Heide pisoteó salvajemente la cara de un joven soldado ruso que, incluso muerto, apretaba la metralleta.
¿Cuánto tiempo había transcurrido? ¿Un día? ¿Una hora? ¿Unos segundos? Nadie lo sabía. Nos encontramos detrás del chalet, donde nos dejamos caer, jadeantes y salpicados de sangre. Tiramos las armas descuidadamente a un lado. Nos desabrochamos los uniformes y arrojamos los cascos al suelo. Algunos empezaron a llorar. Con los ojos inyectados en sangre, buscaban a los compañeros. ¿Seguirían allí? Se temía lo peor. Luego, caían el uno en brazos del otro, aliviados, satisfechos.
He aquí a Barcelona, tendido de bruces, con el uniforme desgarrado. Allí, el Viejo, sentado al pie de un árbol, fumando en pipa. Hermanito y Julius Heide descansaban recostados en una pared. Hermanito parecía haber sumergido la cabeza en un charco de sangre. De sus labios, colgaba el cigarro destrozado y sin lumbre. Tendido boca arriba, Stege contemplaba las nubes. Estaba como paralizado. Nunca sería un buen soldado. El pequeño legionario estaba sentado en un peldaño de la escalera, con su perpetuo cigarrillo en la boca y su metralleta en sus rodillas a punto de disparar. Estaba limpiándola, como siempre. Después de haber guerreado durante quince años, sabía que un arma ha de ser cuidada. Steiner se había sentado sobre una pared ruinosa del establo. Al alcance de la mano, tenía una botella de alcohol medio vacía. Ya estaba borracho.
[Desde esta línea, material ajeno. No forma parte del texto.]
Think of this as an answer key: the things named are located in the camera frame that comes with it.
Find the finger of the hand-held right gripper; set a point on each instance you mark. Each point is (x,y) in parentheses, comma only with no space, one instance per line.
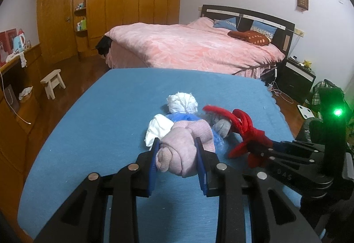
(298,146)
(282,157)

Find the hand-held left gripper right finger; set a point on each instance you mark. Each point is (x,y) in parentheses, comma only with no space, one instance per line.
(201,168)

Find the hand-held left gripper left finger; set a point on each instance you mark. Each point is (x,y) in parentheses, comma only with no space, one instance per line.
(153,165)

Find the pink sock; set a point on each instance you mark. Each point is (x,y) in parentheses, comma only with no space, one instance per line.
(182,146)

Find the red glove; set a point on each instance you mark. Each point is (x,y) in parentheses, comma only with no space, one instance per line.
(243,124)

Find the white bathroom scale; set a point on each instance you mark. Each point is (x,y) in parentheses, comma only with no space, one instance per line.
(305,112)

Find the white crumpled tissue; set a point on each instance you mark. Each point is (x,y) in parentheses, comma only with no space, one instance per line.
(157,128)

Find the grey sock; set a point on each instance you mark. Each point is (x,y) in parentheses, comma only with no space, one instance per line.
(222,126)

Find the plaid cloth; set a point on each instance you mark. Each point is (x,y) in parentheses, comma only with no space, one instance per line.
(318,93)

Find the dark nightstand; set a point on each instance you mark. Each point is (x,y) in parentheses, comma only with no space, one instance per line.
(296,79)

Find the white rolled sock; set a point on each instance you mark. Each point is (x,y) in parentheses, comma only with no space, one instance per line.
(182,103)

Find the blue table cloth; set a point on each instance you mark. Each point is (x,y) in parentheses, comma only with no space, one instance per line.
(110,110)

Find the white blanket controller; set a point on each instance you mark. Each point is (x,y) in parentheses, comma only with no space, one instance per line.
(276,72)

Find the yellow plush toy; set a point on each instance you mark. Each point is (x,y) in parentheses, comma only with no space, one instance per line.
(307,64)

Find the brown dotted pillow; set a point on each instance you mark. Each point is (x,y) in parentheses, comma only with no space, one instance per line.
(251,37)

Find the bed with pink cover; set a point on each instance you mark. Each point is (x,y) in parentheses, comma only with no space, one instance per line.
(193,46)

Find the blue pillow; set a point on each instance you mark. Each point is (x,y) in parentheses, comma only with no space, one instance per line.
(225,23)
(264,28)

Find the black cloth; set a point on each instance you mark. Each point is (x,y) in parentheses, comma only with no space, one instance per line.
(103,45)

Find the small wooden stool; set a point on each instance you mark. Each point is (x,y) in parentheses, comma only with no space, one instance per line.
(52,81)

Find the wooden side cabinet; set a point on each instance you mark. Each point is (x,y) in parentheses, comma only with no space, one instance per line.
(16,143)

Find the crumpled white cloth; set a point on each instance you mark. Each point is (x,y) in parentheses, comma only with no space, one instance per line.
(25,93)

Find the paper bag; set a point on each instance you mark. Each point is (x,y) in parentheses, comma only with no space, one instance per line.
(11,97)

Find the green bottle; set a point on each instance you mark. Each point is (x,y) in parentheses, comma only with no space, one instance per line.
(83,24)

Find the glass jar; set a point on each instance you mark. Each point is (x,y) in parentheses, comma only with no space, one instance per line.
(27,43)

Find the blue and white kettle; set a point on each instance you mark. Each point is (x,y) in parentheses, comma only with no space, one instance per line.
(19,43)

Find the red box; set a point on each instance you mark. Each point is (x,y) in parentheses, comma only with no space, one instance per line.
(7,43)

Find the wall outlet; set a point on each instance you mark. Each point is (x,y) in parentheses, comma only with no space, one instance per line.
(299,32)

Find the dark wooden bed frame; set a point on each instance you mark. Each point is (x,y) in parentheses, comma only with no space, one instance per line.
(249,14)

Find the wooden wall lamp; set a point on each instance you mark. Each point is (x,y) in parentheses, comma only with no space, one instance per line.
(302,1)
Sí, estaban todos allí. Todos los veteranos. Pero faltaba más de un tercio de los nuevos; estaban tendidos y parecían islotes esparcidos en medio de aquel verdor.
Alguien propuso enterrarles. Todos lo oímos, pero nadie contestó. ¿Para qué enterrarles? Nosotros estábamos cansados y ellos estaban muertos. Ya no sentían nada. Y también los pajarracos tenían que vivir. Un ataque como aquél suele costar caro. Los que hablan del combate individual tendrían que probarlo.
El teniente Ohlsen salió del chalet. Había perdido la gorra. Un profundo arañazo corría a lo largo de su rostro.
– Los han liquidado -murmuró, dejándose caer en el suelo.
Porta le alargó un cigarrillo.
– ¿Y el comandante, mi teniente?
– Muerto como un cerdo. Le han cogido por el cabello y le han cortado el cuello de oreja a oreja.
El teniente Ohlsen se volvió hacia Heide.
– Coge a dos o tres hombres y ve a recoger las cartillas militares de todos los muertos.
– ¿También las de los rusos? -preguntó Heide.
– ¡Claro! No hagas preguntas estúpidas.
Más tarde, abandonamos el lugar, no sin haber antes lanzado varias botellas de gasolina y unas granadas al interior del chalet, que inmediatamente empezó a arder.
Obuses de mortero cayeron entre nosotros.
– ¡Adelante, a paso de carga! -ordenó el teniente Ohlsen.
– Iván quiere vengarse -comentó el Viejo.
Llegamos al camino donde nos esperaban el teniente Spät y sus hombres.
– Los fusiles en posición, para cubrir nuestro regreso -ordenó el teniente Ohlsen.
– ¡Santa María! -exclamó Porta-. Cuando las cosas van mal, siempre nos toca a nosotros.